> Task item
From the line containing "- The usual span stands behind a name" through the last line of the data, return those lines exactly as written and nothing more.
[Start of section]
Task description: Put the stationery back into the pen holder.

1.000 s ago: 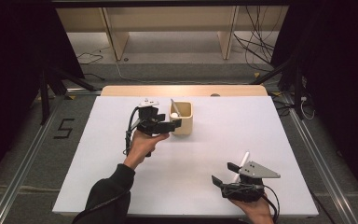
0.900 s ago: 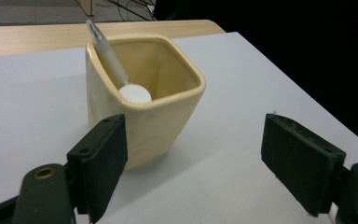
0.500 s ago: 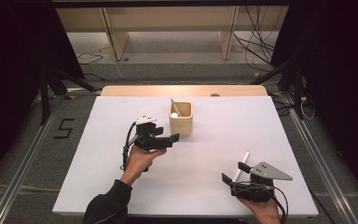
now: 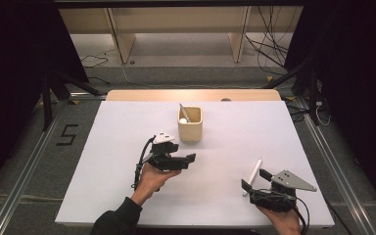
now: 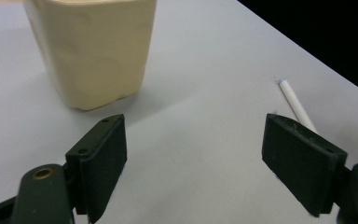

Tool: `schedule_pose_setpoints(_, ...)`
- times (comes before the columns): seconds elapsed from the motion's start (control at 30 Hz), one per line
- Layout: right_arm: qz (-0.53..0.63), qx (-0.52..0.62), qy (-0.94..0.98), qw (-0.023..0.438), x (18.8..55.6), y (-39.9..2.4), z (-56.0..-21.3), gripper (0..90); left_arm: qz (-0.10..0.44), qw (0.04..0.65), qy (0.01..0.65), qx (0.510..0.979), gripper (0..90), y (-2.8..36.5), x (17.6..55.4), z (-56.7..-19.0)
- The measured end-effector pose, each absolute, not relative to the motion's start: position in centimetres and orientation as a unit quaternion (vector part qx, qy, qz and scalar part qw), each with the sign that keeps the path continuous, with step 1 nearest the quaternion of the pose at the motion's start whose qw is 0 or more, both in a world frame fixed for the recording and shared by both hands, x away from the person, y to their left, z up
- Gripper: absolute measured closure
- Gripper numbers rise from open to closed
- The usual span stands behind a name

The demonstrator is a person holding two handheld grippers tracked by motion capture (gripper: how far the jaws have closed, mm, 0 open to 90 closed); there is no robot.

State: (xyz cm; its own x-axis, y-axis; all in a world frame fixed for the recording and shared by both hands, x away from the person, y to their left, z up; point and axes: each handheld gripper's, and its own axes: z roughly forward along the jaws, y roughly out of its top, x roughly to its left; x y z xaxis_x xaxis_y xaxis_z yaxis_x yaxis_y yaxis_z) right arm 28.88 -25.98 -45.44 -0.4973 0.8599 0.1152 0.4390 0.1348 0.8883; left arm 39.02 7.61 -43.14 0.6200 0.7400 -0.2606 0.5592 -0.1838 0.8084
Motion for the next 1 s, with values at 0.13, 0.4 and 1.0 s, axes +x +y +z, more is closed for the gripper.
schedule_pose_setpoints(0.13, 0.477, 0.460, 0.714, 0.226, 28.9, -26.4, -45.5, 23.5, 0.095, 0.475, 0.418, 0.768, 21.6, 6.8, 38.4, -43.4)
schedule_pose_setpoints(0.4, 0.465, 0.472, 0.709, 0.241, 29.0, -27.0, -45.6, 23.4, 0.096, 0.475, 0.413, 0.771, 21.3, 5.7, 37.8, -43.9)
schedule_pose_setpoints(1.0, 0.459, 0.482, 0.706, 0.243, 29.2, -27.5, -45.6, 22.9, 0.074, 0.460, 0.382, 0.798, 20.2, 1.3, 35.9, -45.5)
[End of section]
> Answer for this exercise
- The usual span stands behind a name

The demonstrator is a person holding two handheld grippers tracked by motion capture (gripper: how far the jaws have closed, mm, 0 open to 90 closed); there is no robot.

State: (xyz cm; its own x-axis, y-axis; all in a world frame fixed for the recording and shared by both hands, x away from the person, y to their left, z up; point and axes: each handheld gripper's, and its own axes: z roughly forward along the jaws, y roughly out of its top, x roughly to its left; x y z xaxis_x xaxis_y xaxis_z yaxis_x yaxis_y yaxis_z) right arm 28.88 -25.98 -45.44 -0.4973 0.8599 0.1152 0.4390 0.1348 0.8883; left arm 39.02 7.61 -43.14 0.6200 0.7400 -0.2606 0.5592 -0.1838 0.8084
Motion for the next 1 s, with values at 0.13, 0.4 and 1.0 s, axes +x +y +z, more is closed for the gripper.
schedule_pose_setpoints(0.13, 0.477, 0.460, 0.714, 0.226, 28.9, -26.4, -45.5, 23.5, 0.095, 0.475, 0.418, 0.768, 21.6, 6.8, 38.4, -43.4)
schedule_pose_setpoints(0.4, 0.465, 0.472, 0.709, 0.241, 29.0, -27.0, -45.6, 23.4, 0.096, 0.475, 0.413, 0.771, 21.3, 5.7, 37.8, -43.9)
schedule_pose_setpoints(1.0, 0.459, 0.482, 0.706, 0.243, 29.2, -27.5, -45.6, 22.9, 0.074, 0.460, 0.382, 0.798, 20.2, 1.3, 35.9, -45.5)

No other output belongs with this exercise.